If you own a high-tech vehicle you might have a “smart key” – a remote control to plug into your dashboard or leave in your pocket.
Although these devices add convenience, they’re pricey. You’ll pay $200 to $400 to replace a smart key on a luxury car, plus $100 an hour for labor. If you lose all your keys, you might need to replace the locks, which could cost $1,000.
Auto insurance will cover the cost of replacing smart keys (or metal keys) only if the loss comes from a peril covered under the policy.
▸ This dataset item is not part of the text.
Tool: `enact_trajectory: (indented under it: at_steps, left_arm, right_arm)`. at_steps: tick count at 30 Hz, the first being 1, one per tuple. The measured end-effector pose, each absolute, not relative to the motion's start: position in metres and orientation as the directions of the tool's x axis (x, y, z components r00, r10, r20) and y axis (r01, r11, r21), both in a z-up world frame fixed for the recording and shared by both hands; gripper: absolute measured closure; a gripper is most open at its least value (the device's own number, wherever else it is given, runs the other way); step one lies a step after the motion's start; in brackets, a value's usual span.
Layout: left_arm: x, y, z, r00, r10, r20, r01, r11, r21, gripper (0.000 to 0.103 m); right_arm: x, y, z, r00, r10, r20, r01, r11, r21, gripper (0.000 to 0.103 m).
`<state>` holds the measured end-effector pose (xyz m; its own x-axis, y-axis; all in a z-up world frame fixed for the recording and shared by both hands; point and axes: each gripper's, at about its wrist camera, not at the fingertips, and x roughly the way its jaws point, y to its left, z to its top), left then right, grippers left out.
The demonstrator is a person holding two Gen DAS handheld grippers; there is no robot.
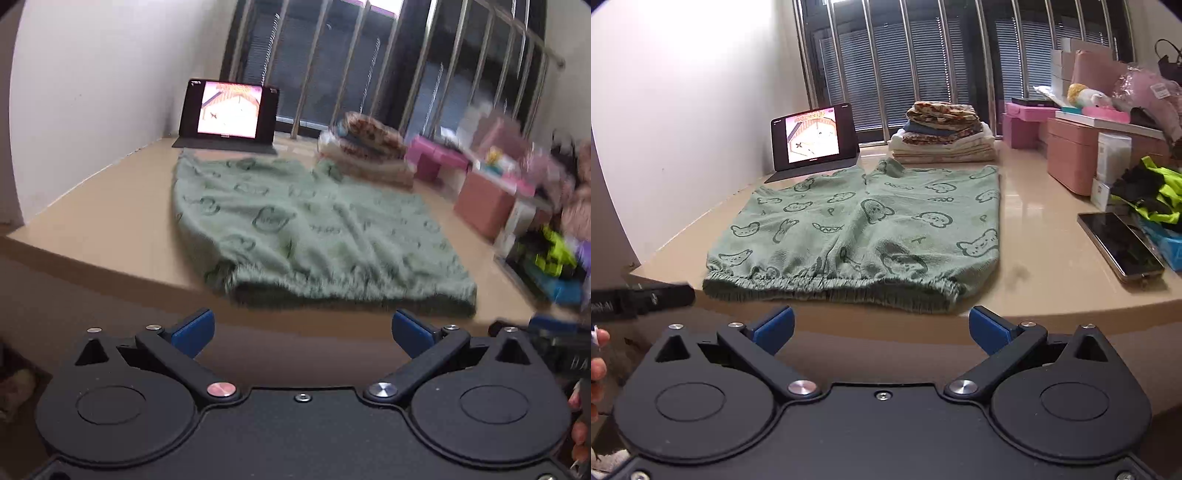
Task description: Fold clothes
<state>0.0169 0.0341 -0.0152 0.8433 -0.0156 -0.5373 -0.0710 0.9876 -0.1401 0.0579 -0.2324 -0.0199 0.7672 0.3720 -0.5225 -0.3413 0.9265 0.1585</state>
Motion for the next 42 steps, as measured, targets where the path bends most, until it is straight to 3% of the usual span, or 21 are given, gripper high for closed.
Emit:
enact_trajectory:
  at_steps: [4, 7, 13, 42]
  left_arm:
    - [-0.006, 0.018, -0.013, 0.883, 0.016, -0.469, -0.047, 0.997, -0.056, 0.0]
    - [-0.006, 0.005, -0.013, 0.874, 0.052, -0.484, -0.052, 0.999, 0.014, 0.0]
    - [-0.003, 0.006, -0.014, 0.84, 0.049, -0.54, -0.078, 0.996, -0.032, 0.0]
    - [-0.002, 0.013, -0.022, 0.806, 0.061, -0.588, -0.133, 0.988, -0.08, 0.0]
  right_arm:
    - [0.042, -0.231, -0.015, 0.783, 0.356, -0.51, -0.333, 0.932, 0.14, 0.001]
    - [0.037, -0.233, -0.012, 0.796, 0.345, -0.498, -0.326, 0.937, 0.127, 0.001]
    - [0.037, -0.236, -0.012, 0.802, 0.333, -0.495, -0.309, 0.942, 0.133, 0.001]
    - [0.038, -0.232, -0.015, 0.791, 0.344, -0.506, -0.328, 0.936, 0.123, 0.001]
For example, if your keys are damaged when you collide with another car, collision coverage would pay to replace them.
Comprehensive coverage – which reimburses you for loss or damage to your vehicle from theft, vandalism, fire, hail or flood – would include replacement of the keys, as part of the vehicle.
If your car keys are stolen, Homeowners insurance should pay to replace them because theft is a “named peril” under the policy.
Bear in mind that your auto or homeowner’s deductible will apply against the cost of replacement.
Technology is well on the way to eliminating car keys. According to the AAA, smartphone apps that allow you to unlock and start your car will be standard on many vehicles as soon as the end of this year.
In the meantime, you can avoid paying the high cost of replacing smart keys by keeping spares in a safe place.